▶ [Provided data]:

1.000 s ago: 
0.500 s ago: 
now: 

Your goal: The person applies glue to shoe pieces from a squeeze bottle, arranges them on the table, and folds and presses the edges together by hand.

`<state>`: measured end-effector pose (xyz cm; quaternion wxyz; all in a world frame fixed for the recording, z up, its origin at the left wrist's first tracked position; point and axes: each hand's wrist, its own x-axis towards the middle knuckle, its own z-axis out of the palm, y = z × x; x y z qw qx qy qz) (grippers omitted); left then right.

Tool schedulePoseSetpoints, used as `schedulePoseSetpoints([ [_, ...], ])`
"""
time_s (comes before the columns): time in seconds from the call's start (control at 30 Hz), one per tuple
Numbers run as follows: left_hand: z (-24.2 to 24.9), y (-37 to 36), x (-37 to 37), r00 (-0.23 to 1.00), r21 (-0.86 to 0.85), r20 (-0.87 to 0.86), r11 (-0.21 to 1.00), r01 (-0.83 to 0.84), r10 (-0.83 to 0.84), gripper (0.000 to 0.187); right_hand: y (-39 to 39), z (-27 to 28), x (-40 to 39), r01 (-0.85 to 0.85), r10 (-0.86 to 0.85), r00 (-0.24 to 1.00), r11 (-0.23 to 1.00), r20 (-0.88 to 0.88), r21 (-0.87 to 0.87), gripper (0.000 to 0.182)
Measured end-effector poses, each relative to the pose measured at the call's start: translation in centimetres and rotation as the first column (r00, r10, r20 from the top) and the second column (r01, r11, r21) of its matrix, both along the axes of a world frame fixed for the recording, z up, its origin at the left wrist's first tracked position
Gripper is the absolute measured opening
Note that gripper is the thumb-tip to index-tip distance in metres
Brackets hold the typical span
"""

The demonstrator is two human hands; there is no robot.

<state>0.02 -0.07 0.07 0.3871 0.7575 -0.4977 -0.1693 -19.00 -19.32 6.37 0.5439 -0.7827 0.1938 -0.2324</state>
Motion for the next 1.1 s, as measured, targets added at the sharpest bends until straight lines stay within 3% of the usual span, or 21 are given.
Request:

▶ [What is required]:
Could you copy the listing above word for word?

▶ [Solution for this task]:
1.000 s ago: 
0.500 s ago: 
now: 

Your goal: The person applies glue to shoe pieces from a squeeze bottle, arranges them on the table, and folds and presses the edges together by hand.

`<state>`: measured end-effector pose (xyz cm; quaternion wxyz; all in a world frame fixed for the recording, z up, its origin at the left wrist's first tracked position; point and axes: each hand's wrist, its own x-axis towards the middle knuckle, its own z-axis out of the palm, y = z × x; x y z qw qx qy qz) (grippers omitted); left then right.

Tool schedulePoseSetpoints, used as `schedulePoseSetpoints([ [_, ...], ])`
"""
time_s (comes before the columns): time in seconds from the call's start (control at 30 Hz), one per tuple
Numbers run as follows: left_hand: z (-24.2 to 24.9), y (-37 to 36), x (-37 to 37), r00 (-0.23 to 1.00), r21 (-0.86 to 0.85), r20 (-0.87 to 0.86), r11 (-0.21 to 1.00), r01 (-0.83 to 0.84), r10 (-0.83 to 0.84), gripper (0.000 to 0.187); right_hand: y (-39 to 39), z (-27 to 28), x (-40 to 39), r01 (-0.85 to 0.85), r10 (-0.86 to 0.85), r00 (-0.24 to 1.00), r11 (-0.23 to 1.00), r20 (-0.88 to 0.88), r21 (-0.87 to 0.87), gripper (0.000 to 0.182)
Measured end-effector poses, each relative to the pose measured at the call's start: translation in centimetres and rotation as the first column (r00, r10, r20 from the top) and the second column (r01, r11, r21) of its matrix, both along the axes of a world frame fixed for the recording, z up, its origin at the left wrist's first tracked position
Gripper is the absolute measured opening
Note that gripper is the thumb-tip to index-tip distance in metres
Brackets hold the typical span
"""

The demonstrator is two human hands; there is no robot.

<state>0.02 -0.07 0.07 0.3871 0.7575 -0.4977 -0.1693 -19.00 -19.32 6.37 0.5439 -0.7827 0.1938 -0.2324</state>
Motion for the next 1.1 s, as measured, targets added at the sharpest bends until straight lines stay within 3% of the usual span, or 21 are given.
Request:

There is no more to add to the answer.